--- The data ---

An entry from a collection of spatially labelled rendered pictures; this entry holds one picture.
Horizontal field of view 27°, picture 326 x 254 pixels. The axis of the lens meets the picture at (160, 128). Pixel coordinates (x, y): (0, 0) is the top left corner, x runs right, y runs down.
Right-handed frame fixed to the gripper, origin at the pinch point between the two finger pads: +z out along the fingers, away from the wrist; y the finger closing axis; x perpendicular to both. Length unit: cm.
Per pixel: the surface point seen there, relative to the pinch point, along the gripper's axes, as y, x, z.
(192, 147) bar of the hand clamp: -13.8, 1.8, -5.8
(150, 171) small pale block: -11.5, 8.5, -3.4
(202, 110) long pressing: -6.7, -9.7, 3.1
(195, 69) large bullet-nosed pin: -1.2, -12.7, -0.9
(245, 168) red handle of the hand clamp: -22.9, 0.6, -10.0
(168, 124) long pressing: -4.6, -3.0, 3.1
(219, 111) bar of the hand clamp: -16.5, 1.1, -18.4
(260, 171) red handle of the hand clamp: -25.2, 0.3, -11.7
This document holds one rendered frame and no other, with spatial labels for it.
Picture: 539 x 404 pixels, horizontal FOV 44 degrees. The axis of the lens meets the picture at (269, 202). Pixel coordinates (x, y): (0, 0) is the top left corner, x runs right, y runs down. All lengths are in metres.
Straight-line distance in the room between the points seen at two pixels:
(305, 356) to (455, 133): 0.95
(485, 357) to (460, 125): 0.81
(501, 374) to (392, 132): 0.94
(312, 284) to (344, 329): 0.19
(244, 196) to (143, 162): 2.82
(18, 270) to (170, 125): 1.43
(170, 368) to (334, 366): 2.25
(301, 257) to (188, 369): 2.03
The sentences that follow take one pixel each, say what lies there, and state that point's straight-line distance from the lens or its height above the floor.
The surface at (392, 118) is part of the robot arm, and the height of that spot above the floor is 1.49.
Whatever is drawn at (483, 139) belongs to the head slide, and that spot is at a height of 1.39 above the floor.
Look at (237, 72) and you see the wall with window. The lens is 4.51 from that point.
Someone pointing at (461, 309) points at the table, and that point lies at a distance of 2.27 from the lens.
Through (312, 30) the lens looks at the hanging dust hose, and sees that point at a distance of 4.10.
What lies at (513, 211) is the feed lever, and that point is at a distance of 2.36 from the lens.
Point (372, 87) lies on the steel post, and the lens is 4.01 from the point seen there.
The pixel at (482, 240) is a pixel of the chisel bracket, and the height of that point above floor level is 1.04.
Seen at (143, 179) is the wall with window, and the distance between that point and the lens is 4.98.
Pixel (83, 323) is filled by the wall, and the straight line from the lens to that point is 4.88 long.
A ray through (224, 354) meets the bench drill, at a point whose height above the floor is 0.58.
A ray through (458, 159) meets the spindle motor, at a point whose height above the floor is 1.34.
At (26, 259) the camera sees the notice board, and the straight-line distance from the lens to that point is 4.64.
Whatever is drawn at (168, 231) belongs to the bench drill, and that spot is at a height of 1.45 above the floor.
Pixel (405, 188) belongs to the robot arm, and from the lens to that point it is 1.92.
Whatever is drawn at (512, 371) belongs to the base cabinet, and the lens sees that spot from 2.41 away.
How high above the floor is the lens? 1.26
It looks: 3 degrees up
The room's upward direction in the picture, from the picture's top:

---

* [Directions] Repeat each entry word for word.

* [Written reply]
An entry from a collection of spatially labelled rendered pictures; this entry holds one picture.
Horizontal field of view 27°, picture 326 x 254 pixels. The axis of the lens meets the picture at (160, 128). Pixel coordinates (x, y): (0, 0) is the top left corner, x runs right, y runs down.
Right-handed frame fixed to the gripper, origin at the pinch point between the two finger pads: +z out along the fingers, away from the wrist; y the finger closing axis; x perpendicular to both. Length unit: cm.
Per pixel: the surface point seen there, relative to the pinch point, along the gripper's axes, as y, x, z.
(192, 147) bar of the hand clamp: -13.8, 1.8, -5.8
(150, 171) small pale block: -11.5, 8.5, -3.4
(202, 110) long pressing: -6.7, -9.7, 3.1
(195, 69) large bullet-nosed pin: -1.2, -12.7, -0.9
(245, 168) red handle of the hand clamp: -22.9, 0.6, -10.0
(168, 124) long pressing: -4.6, -3.0, 3.1
(219, 111) bar of the hand clamp: -16.5, 1.1, -18.4
(260, 171) red handle of the hand clamp: -25.2, 0.3, -11.7
This document holds one rendered frame and no other, with spatial labels for it.
Picture: 539 x 404 pixels, horizontal FOV 44 degrees. The axis of the lens meets the picture at (269, 202). Pixel coordinates (x, y): (0, 0) is the top left corner, x runs right, y runs down. All lengths are in metres.
Straight-line distance in the room between the points seen at two pixels:
(305, 356) to (455, 133): 0.95
(485, 357) to (460, 125): 0.81
(501, 374) to (392, 132): 0.94
(312, 284) to (344, 329): 0.19
(244, 196) to (143, 162): 2.82
(18, 270) to (170, 125): 1.43
(170, 368) to (334, 366): 2.25
(301, 257) to (188, 369): 2.03
The sentences that follow take one pixel each, say what lies there, and state that point's straight-line distance from the lens or its height above the floor.
The surface at (392, 118) is part of the robot arm, and the height of that spot above the floor is 1.49.
Whatever is drawn at (483, 139) belongs to the head slide, and that spot is at a height of 1.39 above the floor.
Look at (237, 72) and you see the wall with window. The lens is 4.51 from that point.
Someone pointing at (461, 309) points at the table, and that point lies at a distance of 2.27 from the lens.
Through (312, 30) the lens looks at the hanging dust hose, and sees that point at a distance of 4.10.
What lies at (513, 211) is the feed lever, and that point is at a distance of 2.36 from the lens.
Point (372, 87) lies on the steel post, and the lens is 4.01 from the point seen there.
The pixel at (482, 240) is a pixel of the chisel bracket, and the height of that point above floor level is 1.04.
Seen at (143, 179) is the wall with window, and the distance between that point and the lens is 4.98.
Pixel (83, 323) is filled by the wall, and the straight line from the lens to that point is 4.88 long.
A ray through (224, 354) meets the bench drill, at a point whose height above the floor is 0.58.
A ray through (458, 159) meets the spindle motor, at a point whose height above the floor is 1.34.
At (26, 259) the camera sees the notice board, and the straight-line distance from the lens to that point is 4.64.
Whatever is drawn at (168, 231) belongs to the bench drill, and that spot is at a height of 1.45 above the floor.
Pixel (405, 188) belongs to the robot arm, and from the lens to that point it is 1.92.
Whatever is drawn at (512, 371) belongs to the base cabinet, and the lens sees that spot from 2.41 away.
How high above the floor is the lens? 1.26
It looks: 3 degrees up
The room's upward direction in the picture, from the picture's top:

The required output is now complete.